Federal Legislation
Rep. Barney Frank’s (D-Mass.) multifamily housing preservation bill, which has been in the works for five years and may be introduced this session, contains a long list of provisions that should help address the situation. The bill would provide enhanced vouchers for the 101,000 families not currently eligible for them in expiring mortgage buildings, and allow conversion of enhanced vouchers back to project-based Section 8 to keep buildings in the affordable housing system. It proposes new tools to address troubled subsidized housing, a range of incentives to encourage owners to keep units affordable, and even funding for tenant organizing. Most of these provisions have widespread support. NAHT estimates that 90 to 95 percent of the bill is “noncontroversial.”
However, owners’ trade associations are opposing three items in the bill that NAHT considers crucial.
Two of these are tenant empowerment measures: First, giving tenants access to information about the operations of their building, such as annual operating budgets, HUD contracts, and HUD management reviews. Ricky Leung, NAHT vice president/East, told Congress in 2008, “Only owners and managers who fail to provide quality service and/or have something to hide should raise any objection to empowering tenants with this information.” But they are, citing privacy concerns.

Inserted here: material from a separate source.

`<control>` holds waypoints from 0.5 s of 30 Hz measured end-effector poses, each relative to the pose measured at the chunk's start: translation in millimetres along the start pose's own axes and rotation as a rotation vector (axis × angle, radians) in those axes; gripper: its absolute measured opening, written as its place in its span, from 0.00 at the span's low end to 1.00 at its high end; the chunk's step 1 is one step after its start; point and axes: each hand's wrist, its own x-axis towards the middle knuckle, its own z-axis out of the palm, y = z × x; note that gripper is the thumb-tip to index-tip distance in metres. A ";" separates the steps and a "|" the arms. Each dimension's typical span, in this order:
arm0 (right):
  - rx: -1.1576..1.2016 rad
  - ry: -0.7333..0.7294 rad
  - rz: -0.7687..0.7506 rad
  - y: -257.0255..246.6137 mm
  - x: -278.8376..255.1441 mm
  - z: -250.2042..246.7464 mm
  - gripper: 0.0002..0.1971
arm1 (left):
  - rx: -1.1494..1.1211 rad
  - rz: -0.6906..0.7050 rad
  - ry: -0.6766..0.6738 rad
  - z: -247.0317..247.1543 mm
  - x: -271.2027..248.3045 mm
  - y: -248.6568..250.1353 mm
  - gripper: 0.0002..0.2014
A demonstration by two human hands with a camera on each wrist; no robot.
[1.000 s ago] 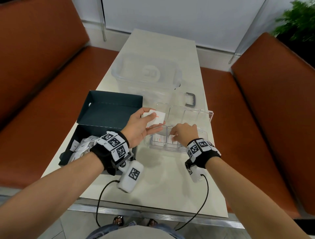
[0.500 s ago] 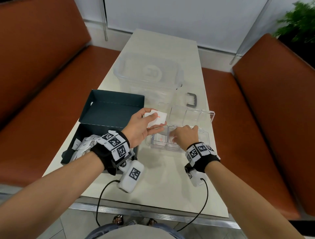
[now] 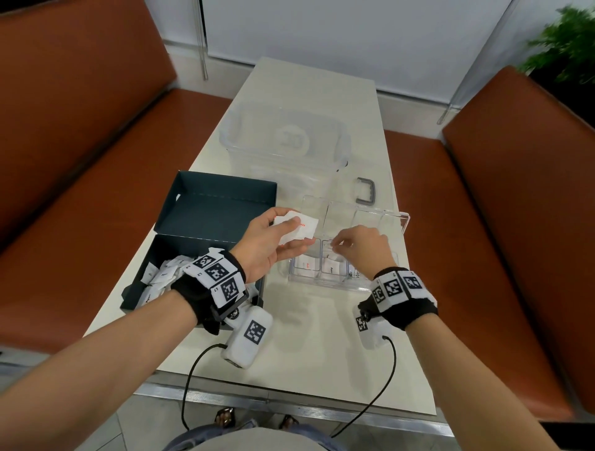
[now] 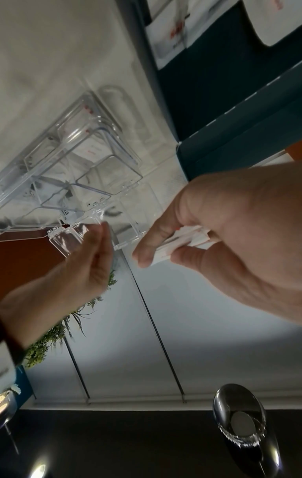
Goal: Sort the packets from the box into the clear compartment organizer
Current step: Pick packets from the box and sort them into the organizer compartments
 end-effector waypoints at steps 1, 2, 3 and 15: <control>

NAHT also wants tenants to be designated as third-party beneficiaries of HUD contracts, with standing to sue owners if they are violating them.
But NAHT’s top priority is “right of first purchase,” a provision that Frank may take out of the bill due to pressure from owners’ groups, who have threatened to oppose the whole bill if it remains. Similar to the former Title II/VI provisions, the right of first purchase would provide a six-month window during which a tenants’ group or nonprofit purchaser that intended to keep the development affordable would have the right to purchase the building before it went on the open market.
Such a right is in place for federally subsidized rural housing, and for HUD-subsidized housing in Illinois. When New York City tried to pass a similar measure, though, it was struck down by state courts who said it should be implemented nationally.
In early November, 35 organizations, including the Housing Preservation Project, National Alliance of Community Economic Development Associations, National Housing Law Project, and the National Low Income Housing Coalition (NLIHC), sent a sign-on letter organized by NAHT and NLIHC to Frank to encourage him to retain the right of first purchase. “While we continue to support the expansion of voluntary incentives to preserve at-risk housing,” they wrote, “more is needed to ensure an opportunity to preserve certain properties through transfers to preservation purchasers where owners reject generous incentives for properties that are often the best of the inventory.”
While it seems likely that the preservation bill will pass, it remains to be seen whether it will contain these provisions. Meanwhile, new development, which costs significantly more than preservation per unit, is stalled, rental assistance contracts are also expiring, and a flood of predatory equity investments is putting other affordable buildings at risk. It’s clear that the expiring mortgage problem is part of a larger crisis in affordable housing, but at least it has some promising solutions — if Congress follows through.